▶ _Items from a data source_:
▶
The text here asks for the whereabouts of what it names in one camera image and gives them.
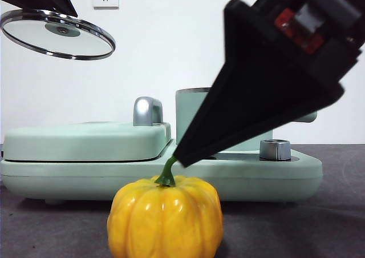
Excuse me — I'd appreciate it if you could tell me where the glass pot lid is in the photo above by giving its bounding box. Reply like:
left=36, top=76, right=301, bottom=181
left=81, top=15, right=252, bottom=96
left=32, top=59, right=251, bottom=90
left=0, top=9, right=116, bottom=61

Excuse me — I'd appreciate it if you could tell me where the yellow pumpkin with green stem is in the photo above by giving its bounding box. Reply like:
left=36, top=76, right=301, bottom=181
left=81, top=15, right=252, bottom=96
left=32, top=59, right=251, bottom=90
left=106, top=156, right=224, bottom=258

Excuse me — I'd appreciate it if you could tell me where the silver control knob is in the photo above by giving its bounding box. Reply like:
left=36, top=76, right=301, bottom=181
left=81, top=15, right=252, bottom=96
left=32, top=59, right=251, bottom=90
left=258, top=139, right=291, bottom=160

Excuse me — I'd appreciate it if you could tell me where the mint green griddle cover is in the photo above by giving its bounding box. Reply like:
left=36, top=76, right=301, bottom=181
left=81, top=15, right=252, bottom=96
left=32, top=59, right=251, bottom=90
left=2, top=122, right=172, bottom=162

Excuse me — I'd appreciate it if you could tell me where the mint green breakfast machine base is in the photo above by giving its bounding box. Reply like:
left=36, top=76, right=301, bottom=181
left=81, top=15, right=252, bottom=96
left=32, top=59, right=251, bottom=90
left=0, top=138, right=323, bottom=206

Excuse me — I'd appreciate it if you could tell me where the mint green pot with handle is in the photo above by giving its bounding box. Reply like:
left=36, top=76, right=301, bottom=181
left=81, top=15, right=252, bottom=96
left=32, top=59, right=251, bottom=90
left=175, top=88, right=318, bottom=153

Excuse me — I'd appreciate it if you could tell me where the silver cover handle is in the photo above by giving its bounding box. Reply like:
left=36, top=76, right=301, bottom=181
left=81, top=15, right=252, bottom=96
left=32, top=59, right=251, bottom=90
left=132, top=96, right=164, bottom=127
◀
▶ _Exercise description_: Among the lines of the entries, count those containing the string "Reply" and give only the number.

▶ _Finished exercise_: 7